PAKISTAN: Rape Victim and Women's Rights Advocate Mukhtara Mai Faces New Threat in Pakistan

Date: 
Friday, May 6, 2011
Source: 
The Christian Science Monitor
Countries: 
Asia
Southern Asia
Pakistan
PeaceWomen Consolidated Themes: 
Sexual and Gender-Based Violence

It was in this dusty village that Mukhtaran Mai, then an illiterate Pakistani villager, was gang-raped by up to 14 men on the orders of a village council in 2002. Her infraction? Her brother had allegedly committed adultery with the daughter of an opposing clan's feudal lord.

It's also where she set up a women's welfare organization, a women's shelter, and three of the best schools in the area a year after her ordeal.

But now, says Ms. Mai, as a police guard stands close by, everything her organization has achieved could be threatened by a Supreme Court decision in late April to acquit all but one of her attackers. Amid death threats from powerful feudal lords in her area, several parents have pulled their children from her schools, and Mai is concerned for her own safety as well as that of her staff. Despite it all, or perhaps because of it, she's determined to continue her work.

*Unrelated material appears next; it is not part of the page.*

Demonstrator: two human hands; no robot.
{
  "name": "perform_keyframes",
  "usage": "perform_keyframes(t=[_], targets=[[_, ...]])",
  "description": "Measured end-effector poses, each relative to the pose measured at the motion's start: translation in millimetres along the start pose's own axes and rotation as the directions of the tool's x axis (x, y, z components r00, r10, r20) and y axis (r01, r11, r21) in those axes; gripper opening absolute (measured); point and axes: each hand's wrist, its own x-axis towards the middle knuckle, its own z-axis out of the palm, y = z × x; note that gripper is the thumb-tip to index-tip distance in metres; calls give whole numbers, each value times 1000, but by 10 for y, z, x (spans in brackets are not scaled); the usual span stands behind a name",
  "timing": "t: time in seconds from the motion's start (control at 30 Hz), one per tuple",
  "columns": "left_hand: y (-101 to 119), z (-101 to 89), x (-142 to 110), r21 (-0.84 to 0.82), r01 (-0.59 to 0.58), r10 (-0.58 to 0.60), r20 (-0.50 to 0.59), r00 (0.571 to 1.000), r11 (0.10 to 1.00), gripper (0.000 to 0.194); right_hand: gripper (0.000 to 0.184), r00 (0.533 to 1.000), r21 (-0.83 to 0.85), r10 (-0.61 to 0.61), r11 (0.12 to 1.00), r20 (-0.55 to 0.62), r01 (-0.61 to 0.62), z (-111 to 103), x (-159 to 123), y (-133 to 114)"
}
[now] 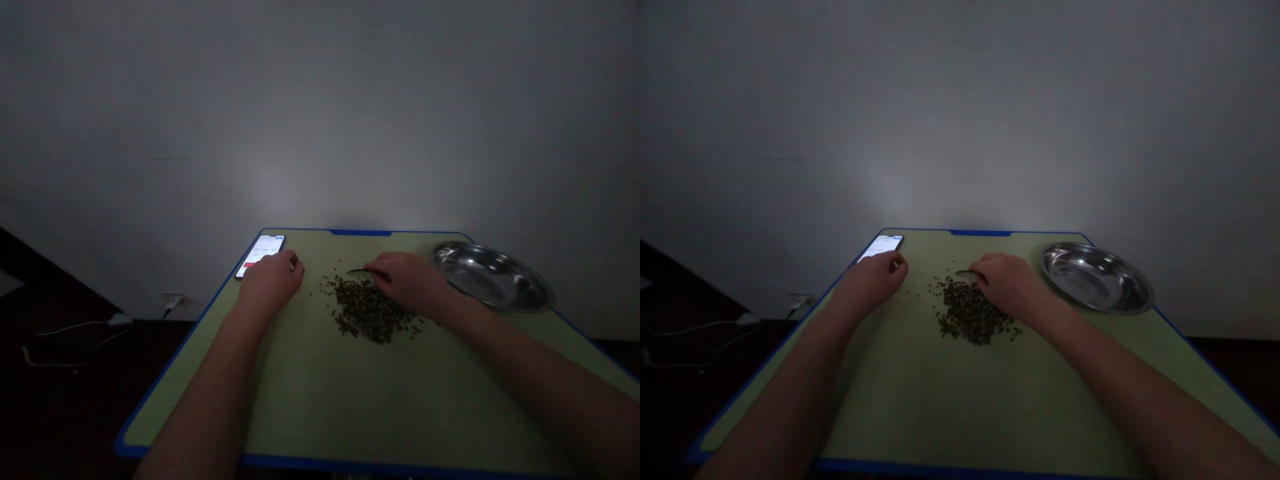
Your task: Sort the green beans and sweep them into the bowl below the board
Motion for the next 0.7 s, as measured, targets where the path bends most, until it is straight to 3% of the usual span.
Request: perform_keyframes(t=[0.17,0.37,0.53,0.7], targets=[[-73,-103,3,-58,69,-76,-120,990,996,32,26,999,50,-34,998,12,34,94,240,-175],[-116,-159,8,-305,107,-206,-313,927,946,28,30,998,189,-39,981,48,29,109,726,-275],[-140,-141,15,-377,49,-219,-423,879,925,27,23,978,276,32,957,208,-90,241,1128,-184],[-174,-117,15,-425,-1,-231,-493,839,905,27,32,914,321,54,926,402,-196,391,1294,-162]])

"The [court's] decision empowers those who oppress women," says the tall, thin Mai, wearing a simple blue traditional dress and flip-flops, as her eyes well with tears.
Her organization has offered some measure of solace to women in an area where feudal lords have ruled with impunity. "They beat people with the help of the police and make the lives of ordinary people miserable," she says. "They hold all power; they are in government and control the courts."

Her shelter has helped thousands of women flee violence and rape since 2003, she says, while the center's outreach work has sensitized people's attitudes in an area long governed by patriarchal feudal traditions. In fact, hundreds of men and women held southern Punjab's first-ever women's rights march in the nearby town of Jatoi last March, a sign of the gradual change in attitudes here.

Mai used the money she collected from her work as a seamstress to open her organization. Mukhtar Mai Women's Organization (MMWO) received its first major donation from the Canadian Embassy in Pakistan in 2003. Last year, money from private donors – including the National Endowment for Democracy in Washington, as well as Canada's development agency (CIDA) and its State Depart­ment – totaled more than $200,000.

More than 800 students are currently enrolled in her girls' school. Nasreen Kausar, the school's principal, proudly reports that the first batch of 16-year-olds are to graduate this year and look set to attend university.

In a country where public education is widely regarded as broken, the school offers an unrivaled opportunity in the area. Students are taught in Urdu, Arabic, and English. (Fourth-graders showed proficiency in English, in this reporter's opinion.) The school has a science lab as well as a computer lab.